*Problem*. In your reply, repeat the full listing exactly and leave each picture out.

[[ Data, beginning ]]

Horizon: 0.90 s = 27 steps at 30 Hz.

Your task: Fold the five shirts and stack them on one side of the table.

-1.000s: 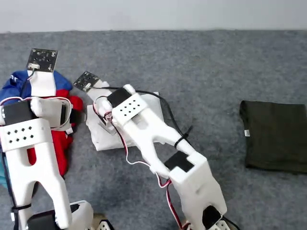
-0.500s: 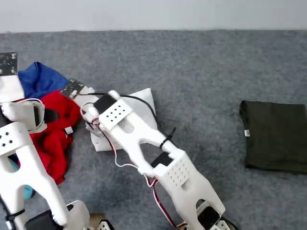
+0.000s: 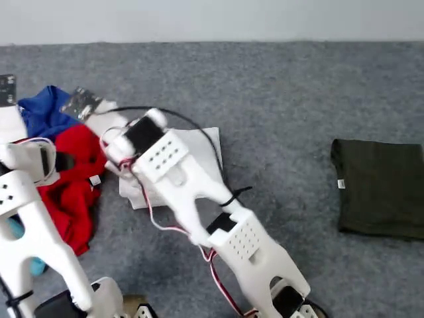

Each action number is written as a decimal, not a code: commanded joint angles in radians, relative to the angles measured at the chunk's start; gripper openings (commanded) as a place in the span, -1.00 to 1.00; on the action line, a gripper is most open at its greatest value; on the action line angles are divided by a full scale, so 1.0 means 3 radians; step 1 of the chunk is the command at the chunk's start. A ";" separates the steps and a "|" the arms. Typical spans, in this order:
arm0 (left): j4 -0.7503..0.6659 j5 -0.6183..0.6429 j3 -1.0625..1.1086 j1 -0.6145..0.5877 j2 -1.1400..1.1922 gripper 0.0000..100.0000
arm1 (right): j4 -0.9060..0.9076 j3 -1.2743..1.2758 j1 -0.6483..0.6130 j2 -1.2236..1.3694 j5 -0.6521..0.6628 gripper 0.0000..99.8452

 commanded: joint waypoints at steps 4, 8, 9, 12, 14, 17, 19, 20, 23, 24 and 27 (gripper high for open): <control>0.0000 -0.0020 -0.0115 -0.0128 -0.0123 -0.37 | 0.0136 -0.0051 0.0468 0.0294 -0.0036 -0.51; 0.0005 -0.0020 -0.0115 -0.0123 -0.0123 -0.37 | 0.0100 -0.0051 0.0386 0.0621 -0.0051 -0.51; 0.0005 -0.0020 -0.0115 -0.0123 -0.0123 -0.37 | 0.0079 -0.0051 0.0325 0.0683 -0.0097 -0.51; 0.0010 -0.0020 -0.0115 -0.0123 -0.0123 -0.37 | 0.0003 -0.0056 0.0100 0.0780 -0.0230 -0.51; 0.0015 -0.0020 -0.0115 -0.0123 -0.0123 -0.37 | -0.0028 -0.0066 -0.0059 0.0785 -0.0230 -0.51; 0.0015 -0.0020 -0.0115 -0.0123 -0.0123 -0.37 | -0.0023 -0.0148 -0.0243 0.0811 -0.0225 -0.51; 0.0015 -0.0020 -0.0115 -0.0123 -0.0123 -0.37 | -0.0023 -0.0143 -0.0284 0.0811 -0.0220 -0.51; 0.0015 -0.0020 -0.0115 -0.0123 -0.0123 -0.37 | -0.0013 -0.0138 -0.0284 0.0811 -0.0220 -0.51; 0.0020 -0.0020 -0.0115 -0.0123 -0.0123 -0.37 | 0.0100 -0.0159 -0.0217 0.0790 -0.0220 -0.51; 0.0020 -0.0020 -0.0115 -0.0123 -0.0123 -0.37 | 0.0141 -0.0164 -0.0187 0.0775 -0.0220 -0.51; 0.0020 -0.0020 -0.0115 -0.0123 -0.0123 -0.37 | 0.0161 -0.0138 -0.0105 0.0652 -0.0220 -0.51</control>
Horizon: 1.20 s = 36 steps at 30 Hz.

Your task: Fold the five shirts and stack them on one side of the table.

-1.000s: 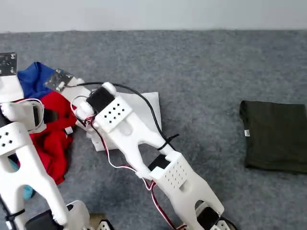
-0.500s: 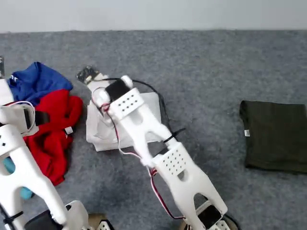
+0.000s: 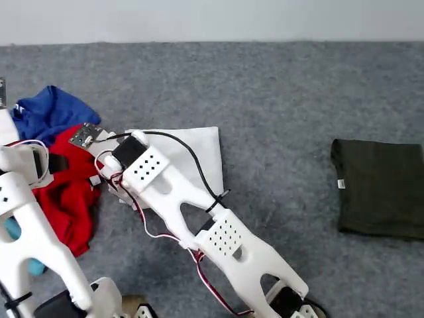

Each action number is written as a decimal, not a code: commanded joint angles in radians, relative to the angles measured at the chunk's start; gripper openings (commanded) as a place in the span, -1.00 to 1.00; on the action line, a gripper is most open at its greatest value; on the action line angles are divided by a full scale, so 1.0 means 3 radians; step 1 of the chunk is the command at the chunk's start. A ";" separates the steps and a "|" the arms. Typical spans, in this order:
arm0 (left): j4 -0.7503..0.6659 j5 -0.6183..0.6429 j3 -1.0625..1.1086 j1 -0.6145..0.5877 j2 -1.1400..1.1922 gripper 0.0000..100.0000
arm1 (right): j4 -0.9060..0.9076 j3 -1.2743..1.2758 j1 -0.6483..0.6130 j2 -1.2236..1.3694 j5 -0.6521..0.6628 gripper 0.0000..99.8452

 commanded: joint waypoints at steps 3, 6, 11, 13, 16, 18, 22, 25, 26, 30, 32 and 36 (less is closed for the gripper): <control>0.0020 -0.0020 -0.0115 -0.0015 -0.0123 -0.37 | 0.0136 -0.0128 0.0176 -0.0340 -0.0041 -0.51; 0.0020 -0.0020 -0.0115 -0.0015 -0.0123 -0.37 | 0.0136 -0.0102 0.0355 -0.0540 -0.0036 -0.51; 0.0020 -0.0020 -0.0115 -0.0015 -0.0123 -0.37 | 0.0136 -0.0097 0.0785 -0.0627 -0.0036 -0.49; 0.0020 -0.0020 -0.0110 -0.0010 -0.0118 -0.37 | 0.0141 -0.0056 0.0944 -0.0601 -0.0036 -0.45; 0.0020 -0.0020 -0.0110 -0.0010 -0.0118 -0.37 | 0.0141 0.0174 0.1138 -0.0550 -0.0036 -0.41; 0.0020 -0.0020 -0.0100 -0.0010 -0.0118 -0.37 | 0.0141 0.0384 0.1220 -0.0540 -0.0036 -0.35; 0.0020 -0.0015 -0.0095 -0.0010 -0.0118 -0.37 | 0.0130 0.0747 0.1286 -0.0540 -0.0036 -0.29; 0.0020 -0.0005 -0.0095 -0.0010 -0.0107 -0.37 | 0.0105 0.0849 0.1276 -0.0534 -0.0036 -0.29; 0.0020 -0.0005 -0.0095 -0.0010 -0.0107 -0.37 | 0.0084 0.0854 0.1276 -0.0529 -0.0041 -0.29; 0.0036 -0.0005 -0.0095 -0.0010 -0.0113 -0.37 | -0.0018 0.0849 0.1297 -0.0345 -0.0061 -0.29; 0.0097 -0.0005 -0.0095 -0.0010 -0.0113 -0.37 | -0.0079 0.0834 0.1286 -0.0166 -0.0066 -0.29; 0.0133 -0.0005 -0.0095 -0.0010 -0.0113 -0.37 | -0.0299 0.0829 0.1204 0.0130 -0.0066 -0.29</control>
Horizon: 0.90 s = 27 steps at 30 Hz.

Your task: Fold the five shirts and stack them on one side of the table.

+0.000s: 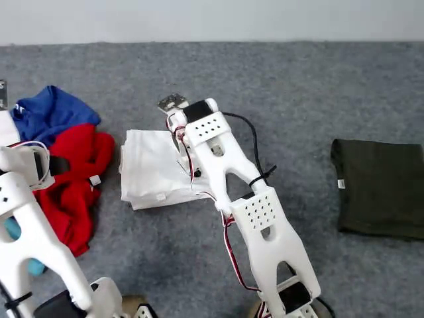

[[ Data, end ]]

*Reply to the exercise*.
Horizon: 0.90 s = 27 steps at 30 Hz.

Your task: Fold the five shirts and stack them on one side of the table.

-1.000s: 
-0.500s: 
+0.000s: 

Each action number is written as a decimal, not a code: commanded joint angles in radians, relative to the angles measured at the chunk's start; gripper openings (commanded) as a place in the span, -1.00 to 1.00; on the action line, a gripper is most open at its greatest value; on the action line angles are divided by a full scale, so 1.0 means 3 radians; step 1 of the chunk is the command at the chunk's start. A ";" separates the steps and a "|" the arms. Typical spans, in this order:
arm0 (left): j4 -0.7503..0.6659 j5 -0.6183..0.6429 j3 -1.0625..1.1086 j1 -0.6145..0.5877 j2 -1.1400..1.1922 gripper 0.0000..100.0000
arm1 (right): j4 -0.9060..0.9076 j3 -1.2743..1.2758 j1 -0.6483..0.6130 j2 -1.2236..1.3694 j5 -0.6521..0.6628 gripper 0.0000..99.8452

 commanded: joint waypoints at steps 4, 8, 9, 12, 14, 17, 19, 20, 23, 24 and 27 (gripper high for open): <control>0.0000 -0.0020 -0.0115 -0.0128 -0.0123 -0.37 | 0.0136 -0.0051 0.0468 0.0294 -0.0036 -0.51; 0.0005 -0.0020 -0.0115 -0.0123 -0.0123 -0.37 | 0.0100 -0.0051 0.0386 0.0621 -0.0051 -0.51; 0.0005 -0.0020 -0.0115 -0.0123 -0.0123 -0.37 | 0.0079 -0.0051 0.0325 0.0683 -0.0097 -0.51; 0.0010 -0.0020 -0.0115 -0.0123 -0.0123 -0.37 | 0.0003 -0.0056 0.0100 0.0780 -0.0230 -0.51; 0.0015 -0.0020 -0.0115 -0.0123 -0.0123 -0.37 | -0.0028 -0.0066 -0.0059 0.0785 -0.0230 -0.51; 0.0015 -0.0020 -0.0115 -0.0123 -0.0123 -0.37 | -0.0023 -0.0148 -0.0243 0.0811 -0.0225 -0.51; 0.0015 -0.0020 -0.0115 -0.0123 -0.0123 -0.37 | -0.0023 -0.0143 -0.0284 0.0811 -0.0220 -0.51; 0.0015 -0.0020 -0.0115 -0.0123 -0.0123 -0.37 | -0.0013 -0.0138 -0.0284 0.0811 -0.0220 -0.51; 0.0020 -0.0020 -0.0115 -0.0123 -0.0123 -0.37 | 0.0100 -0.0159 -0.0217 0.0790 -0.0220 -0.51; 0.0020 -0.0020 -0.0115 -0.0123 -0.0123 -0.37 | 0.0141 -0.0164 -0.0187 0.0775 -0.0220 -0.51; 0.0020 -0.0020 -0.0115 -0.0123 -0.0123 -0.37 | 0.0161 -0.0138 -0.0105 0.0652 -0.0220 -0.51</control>
Horizon: 1.20 s = 36 steps at 30 Hz.

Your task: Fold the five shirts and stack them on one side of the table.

-1.000s: 
-0.500s: 
+0.000s: 

Each action number is written as a decimal, not a code: commanded joint angles in radians, relative to the angles measured at the chunk's start; gripper openings (commanded) as a place in the span, -1.00 to 1.00; on the action line, a gripper is most open at its greatest value; on the action line angles are divided by a full scale, so 1.0 means 3 radians; step 1 of the chunk is the command at the chunk's start. A ";" separates the steps and a "|" the arms. Typical spans, in this order:
arm0 (left): j4 -0.7503..0.6659 j5 -0.6183..0.6429 j3 -1.0625..1.1086 j1 -0.6145..0.5877 j2 -1.1400..1.1922 gripper 0.0000..100.0000
arm1 (right): j4 -0.9060..0.9076 j3 -1.2743..1.2758 j1 -0.6483..0.6130 j2 -1.2236..1.3694 j5 -0.6521..0.6628 gripper 0.0000..99.8452

 commanded: joint waypoints at steps 3, 6, 11, 13, 16, 18, 22, 25, 26, 30, 32 and 36 (less is closed for the gripper): <control>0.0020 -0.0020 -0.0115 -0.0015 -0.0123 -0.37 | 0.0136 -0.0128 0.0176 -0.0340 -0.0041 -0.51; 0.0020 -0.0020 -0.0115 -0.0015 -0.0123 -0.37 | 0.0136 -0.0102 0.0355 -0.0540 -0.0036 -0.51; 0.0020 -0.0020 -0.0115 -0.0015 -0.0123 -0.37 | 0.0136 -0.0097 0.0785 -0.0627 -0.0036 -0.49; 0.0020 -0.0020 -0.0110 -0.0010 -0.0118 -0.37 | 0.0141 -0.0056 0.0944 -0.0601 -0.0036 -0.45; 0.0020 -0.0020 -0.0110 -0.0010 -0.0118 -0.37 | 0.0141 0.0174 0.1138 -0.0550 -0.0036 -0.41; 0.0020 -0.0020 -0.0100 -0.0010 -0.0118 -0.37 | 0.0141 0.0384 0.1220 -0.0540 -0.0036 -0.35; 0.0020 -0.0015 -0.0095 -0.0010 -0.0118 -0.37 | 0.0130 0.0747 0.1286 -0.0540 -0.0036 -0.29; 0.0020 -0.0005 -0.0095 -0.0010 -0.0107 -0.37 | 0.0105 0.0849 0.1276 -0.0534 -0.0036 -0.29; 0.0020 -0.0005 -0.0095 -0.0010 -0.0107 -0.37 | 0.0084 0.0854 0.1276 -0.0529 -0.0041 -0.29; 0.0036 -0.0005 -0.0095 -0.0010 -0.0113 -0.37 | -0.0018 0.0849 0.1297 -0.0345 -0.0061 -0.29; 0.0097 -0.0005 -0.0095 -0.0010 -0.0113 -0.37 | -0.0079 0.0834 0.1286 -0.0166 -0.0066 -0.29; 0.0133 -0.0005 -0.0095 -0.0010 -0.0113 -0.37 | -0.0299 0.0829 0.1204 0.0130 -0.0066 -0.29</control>
Horizon: 0.90 s = 27 steps at 30 Hz.

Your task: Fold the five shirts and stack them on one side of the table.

+0.000s: 

Output for the exercise is complete.